• _Activity_
Scan the listing below for the word "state" and copy every line where it occurs.

• _Source data_
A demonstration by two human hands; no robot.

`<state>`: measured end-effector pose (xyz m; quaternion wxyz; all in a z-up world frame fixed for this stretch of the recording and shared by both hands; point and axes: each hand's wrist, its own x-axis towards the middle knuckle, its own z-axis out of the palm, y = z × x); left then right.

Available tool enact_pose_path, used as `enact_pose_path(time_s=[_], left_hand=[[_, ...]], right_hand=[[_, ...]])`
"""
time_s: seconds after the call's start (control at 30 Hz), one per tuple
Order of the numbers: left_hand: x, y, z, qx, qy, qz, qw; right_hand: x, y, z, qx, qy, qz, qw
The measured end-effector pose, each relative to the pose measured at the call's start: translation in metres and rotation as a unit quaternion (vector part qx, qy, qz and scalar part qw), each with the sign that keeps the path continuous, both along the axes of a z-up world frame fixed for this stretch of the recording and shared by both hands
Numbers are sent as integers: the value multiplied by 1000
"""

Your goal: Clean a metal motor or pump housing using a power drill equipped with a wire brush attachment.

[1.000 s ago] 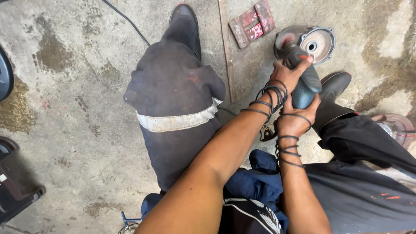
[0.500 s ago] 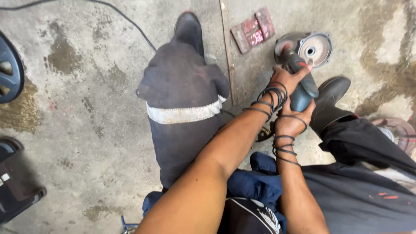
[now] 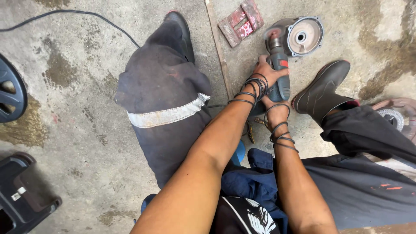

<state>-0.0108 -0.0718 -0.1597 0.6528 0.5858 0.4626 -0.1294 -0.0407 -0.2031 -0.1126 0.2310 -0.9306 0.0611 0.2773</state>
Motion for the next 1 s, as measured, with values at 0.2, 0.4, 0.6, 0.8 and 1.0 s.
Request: enact_pose_path(time_s=[0.2, 0.4, 0.6, 0.8, 1.0], left_hand=[[-5, -1, 0, -1, -12, -7, 1000], [-7, -3, 3, 5, -13, 4, 1000], [-9, -2, 17, 11, -20, 9, 1000], [-19, -2, 27, 5, 20, -20, 1000], [-21, -16, 40, -13, 35, -51, 998]], right_hand=[[-11, 20, 40, -27, 10, -33, 999], [-15, 25, 48, 29, 42, -69, 996], [-18, 10, 37, 53, 22, -63, 996], [-22, 15, 67, -1, 35, -52, 998], [-29, 6, 95, -26, 24, -53, 998]])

• _Answer to the exercise_
`<state>`: measured end-effector pose (xyz m; quaternion wxyz; all in a z-up world frame fixed for this stretch of the recording and shared by both hands; point and axes: each hand's wrist, its own x-axis towards the middle knuckle, its own z-axis out of the palm, y = z × x); left then right.
<state>-0.0108 -0.0718 -0.1597 0.6528 0.5858 0.4626 -0.1294 -0.0407 -0.2031 -0.1126 0.2310 -0.9306 0.0611 0.2773</state>

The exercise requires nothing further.